Quote of the Day

Friday, April 3

Planning a Personal Budget

A personal budget is a finance plan that allocates future personal income towards expenses, savings and debt repayment.

Importance

A budget should have a purpose or defined goal that is achieved within a certain time period.The more complicated the budgeting process is, the less likely a person is to keep up with it. The purpose of a personal budget is to identify where income and expenditure is present in the common household.

Flexibility

The budgeting process should be flexible; the consumer should have an expectation that a budget will change from month to month, and will require monthly review. Cost overruns in one category of a budget should in the next month be accounted for or prevented. For example, if a family spends $40 more than they planned on food in spite of their best efforts, next month's budget should reflect an approximate $40 increase and corresponding decrease in other parts of the budget.

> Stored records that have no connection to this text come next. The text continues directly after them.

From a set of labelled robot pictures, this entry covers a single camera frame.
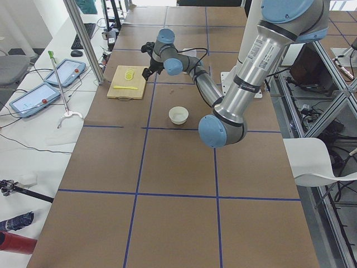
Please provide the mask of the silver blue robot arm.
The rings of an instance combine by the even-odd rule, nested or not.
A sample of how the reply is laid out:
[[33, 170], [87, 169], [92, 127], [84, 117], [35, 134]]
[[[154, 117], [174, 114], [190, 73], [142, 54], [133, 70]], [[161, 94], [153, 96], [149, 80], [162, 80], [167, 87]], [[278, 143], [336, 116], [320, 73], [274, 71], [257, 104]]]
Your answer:
[[199, 122], [203, 143], [213, 148], [237, 143], [247, 132], [244, 112], [273, 72], [285, 47], [323, 39], [328, 30], [329, 9], [329, 1], [253, 1], [244, 31], [252, 42], [245, 58], [232, 68], [226, 93], [216, 87], [200, 59], [175, 48], [175, 34], [168, 28], [160, 29], [154, 42], [141, 47], [141, 52], [151, 58], [142, 76], [148, 79], [163, 70], [171, 76], [187, 73], [212, 109]]

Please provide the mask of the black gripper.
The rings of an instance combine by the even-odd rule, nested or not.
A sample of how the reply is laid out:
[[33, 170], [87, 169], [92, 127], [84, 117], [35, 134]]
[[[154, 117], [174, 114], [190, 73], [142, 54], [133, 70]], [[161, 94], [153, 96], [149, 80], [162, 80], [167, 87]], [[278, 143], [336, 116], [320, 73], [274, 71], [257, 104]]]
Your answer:
[[154, 58], [151, 58], [149, 68], [143, 69], [142, 76], [144, 77], [145, 81], [148, 81], [152, 73], [157, 73], [158, 75], [161, 75], [163, 69], [164, 65], [162, 62], [156, 61]]

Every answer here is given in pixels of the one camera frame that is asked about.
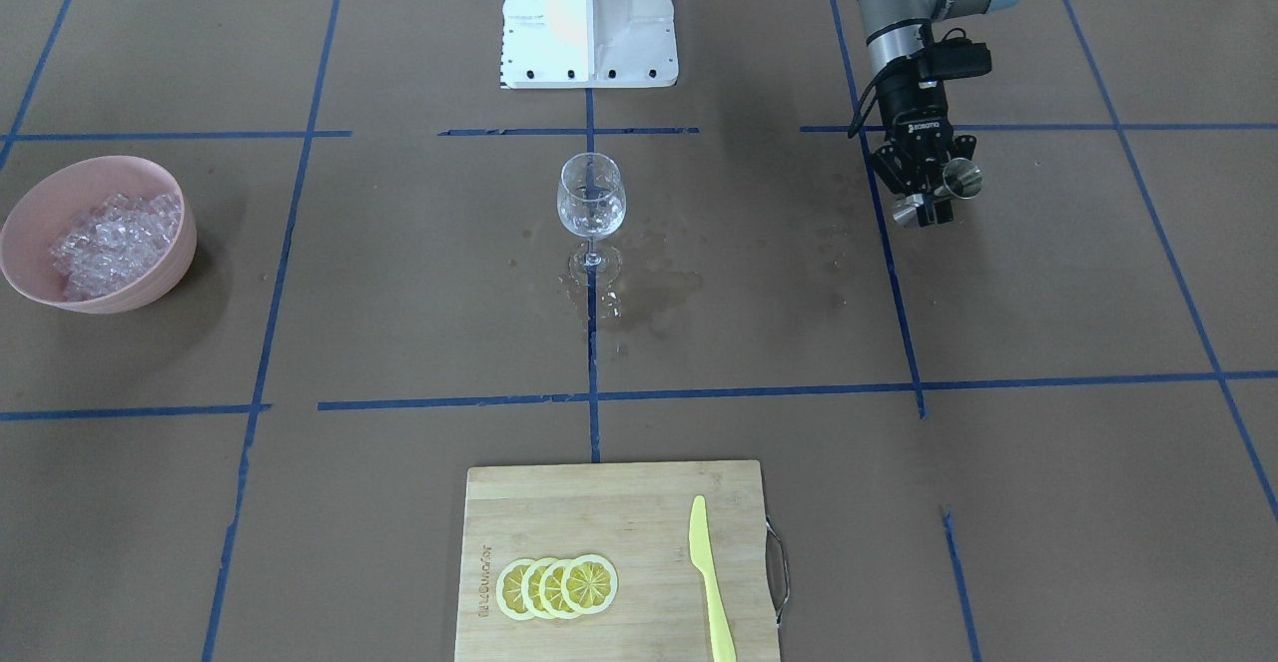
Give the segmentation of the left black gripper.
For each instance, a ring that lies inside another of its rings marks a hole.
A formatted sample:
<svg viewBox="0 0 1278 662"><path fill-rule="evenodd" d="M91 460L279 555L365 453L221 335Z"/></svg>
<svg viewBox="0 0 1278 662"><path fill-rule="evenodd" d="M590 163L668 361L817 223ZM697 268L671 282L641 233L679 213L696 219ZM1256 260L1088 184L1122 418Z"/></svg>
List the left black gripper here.
<svg viewBox="0 0 1278 662"><path fill-rule="evenodd" d="M875 174L889 192L918 198L918 227L944 224L941 166L975 157L976 137L956 134L950 120L944 83L921 86L915 79L886 79L875 86L884 141L875 148Z"/></svg>

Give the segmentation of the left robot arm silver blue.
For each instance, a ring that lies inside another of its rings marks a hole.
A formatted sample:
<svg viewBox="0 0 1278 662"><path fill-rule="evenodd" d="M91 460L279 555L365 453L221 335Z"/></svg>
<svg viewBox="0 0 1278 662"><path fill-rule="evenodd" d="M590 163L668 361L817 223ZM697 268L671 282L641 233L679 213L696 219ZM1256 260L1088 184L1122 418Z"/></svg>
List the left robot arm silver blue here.
<svg viewBox="0 0 1278 662"><path fill-rule="evenodd" d="M881 112L883 141L869 155L881 183L895 194L901 226L950 224L953 203L984 184L973 161L976 138L950 120L946 83L990 74L987 43L962 28L935 35L935 24L1007 10L1021 0L858 0L866 29L872 81L855 107L849 135L860 135Z"/></svg>

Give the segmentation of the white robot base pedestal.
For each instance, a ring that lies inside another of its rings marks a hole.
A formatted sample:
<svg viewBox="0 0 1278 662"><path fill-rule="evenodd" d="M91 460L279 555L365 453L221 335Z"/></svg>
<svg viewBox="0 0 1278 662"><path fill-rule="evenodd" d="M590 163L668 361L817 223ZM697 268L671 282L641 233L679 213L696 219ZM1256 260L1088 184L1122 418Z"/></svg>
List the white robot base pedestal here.
<svg viewBox="0 0 1278 662"><path fill-rule="evenodd" d="M676 86L674 0L504 0L504 89Z"/></svg>

Budgetting in case of irregular income

Special precautions need to be taken for families operating on an irregular income.People with an irregular income should keep two common major pitfalls in mind when planning their finances:

Spending more than their average income, and
Running out of money even when income is on average.

Allocation guidelines

**The 60% Solution

The 60% Solution suggests on spending 60% of a household's gross income (before taxes) on fixed expenses. Fixed expenses includes federal, state and Social Security taxes, insurance, regular bills and living expenses- like food and clothing, car and house payments.

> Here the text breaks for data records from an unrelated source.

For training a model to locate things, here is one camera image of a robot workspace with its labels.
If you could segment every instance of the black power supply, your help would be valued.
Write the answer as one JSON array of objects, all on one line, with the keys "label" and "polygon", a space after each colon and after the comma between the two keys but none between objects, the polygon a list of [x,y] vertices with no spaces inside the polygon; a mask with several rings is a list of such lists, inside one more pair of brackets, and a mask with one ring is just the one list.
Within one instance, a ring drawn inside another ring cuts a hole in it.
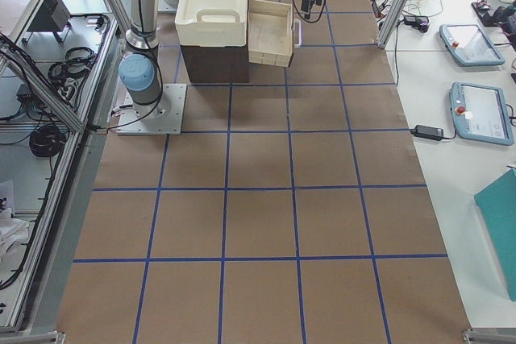
[{"label": "black power supply", "polygon": [[433,126],[416,125],[414,129],[410,130],[410,133],[414,135],[414,137],[420,137],[422,139],[434,141],[444,139],[444,131],[441,128],[435,128]]}]

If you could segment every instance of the blue joint cap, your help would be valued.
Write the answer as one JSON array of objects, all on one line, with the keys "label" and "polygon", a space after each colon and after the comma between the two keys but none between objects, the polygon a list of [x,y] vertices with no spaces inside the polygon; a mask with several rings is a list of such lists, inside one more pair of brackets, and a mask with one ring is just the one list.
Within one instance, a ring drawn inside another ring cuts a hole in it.
[{"label": "blue joint cap", "polygon": [[119,77],[130,91],[141,92],[154,81],[154,66],[141,54],[131,54],[119,65]]}]

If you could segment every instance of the white table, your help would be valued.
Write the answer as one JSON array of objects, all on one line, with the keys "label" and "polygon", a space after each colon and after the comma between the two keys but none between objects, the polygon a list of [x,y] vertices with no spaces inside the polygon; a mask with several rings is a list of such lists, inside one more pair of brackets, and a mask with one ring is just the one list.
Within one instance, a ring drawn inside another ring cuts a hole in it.
[{"label": "white table", "polygon": [[[516,106],[516,84],[510,77],[514,72],[510,66],[516,57],[512,47],[500,47],[506,58],[502,66],[463,68],[455,63],[439,37],[442,23],[480,24],[470,6],[472,1],[443,0],[443,13],[431,19],[431,29],[426,34],[405,26],[399,28],[398,91],[411,127],[438,126],[446,136],[453,135],[448,93],[454,81],[500,87],[507,103]],[[439,0],[428,0],[423,7],[430,14],[436,7],[439,9]],[[488,33],[495,43],[506,41],[498,28],[488,29]],[[387,55],[395,76],[394,37],[395,32]],[[516,128],[511,129],[516,135]],[[473,196],[501,176],[506,164],[516,163],[516,146],[459,138],[441,143],[414,139],[414,144],[472,327],[515,327],[516,303],[507,294]]]}]

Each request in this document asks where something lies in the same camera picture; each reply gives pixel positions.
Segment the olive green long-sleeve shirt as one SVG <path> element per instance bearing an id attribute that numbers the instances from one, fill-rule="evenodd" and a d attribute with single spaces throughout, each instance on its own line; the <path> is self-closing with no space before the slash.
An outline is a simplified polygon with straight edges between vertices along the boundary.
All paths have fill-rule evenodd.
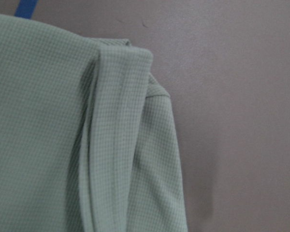
<path id="1" fill-rule="evenodd" d="M 149 50 L 0 14 L 0 232 L 185 232 Z"/>

The other 40% breaks down as follows, with 10% allocated to each category:

Retirement: Money set aside into an IRA (Individual Retirement Account).

Long-term savings: Money set aside for car purchases, major home fix-ups,or to pa down substantial debts.

Irregular expenses: Vacations, major repair bills, new appliances etc.

Fun money: Money set aside for entertainment purposes.

*Another allocation principle is that housing expenses (mortgage or rent) should be limited to 25% of spendable income.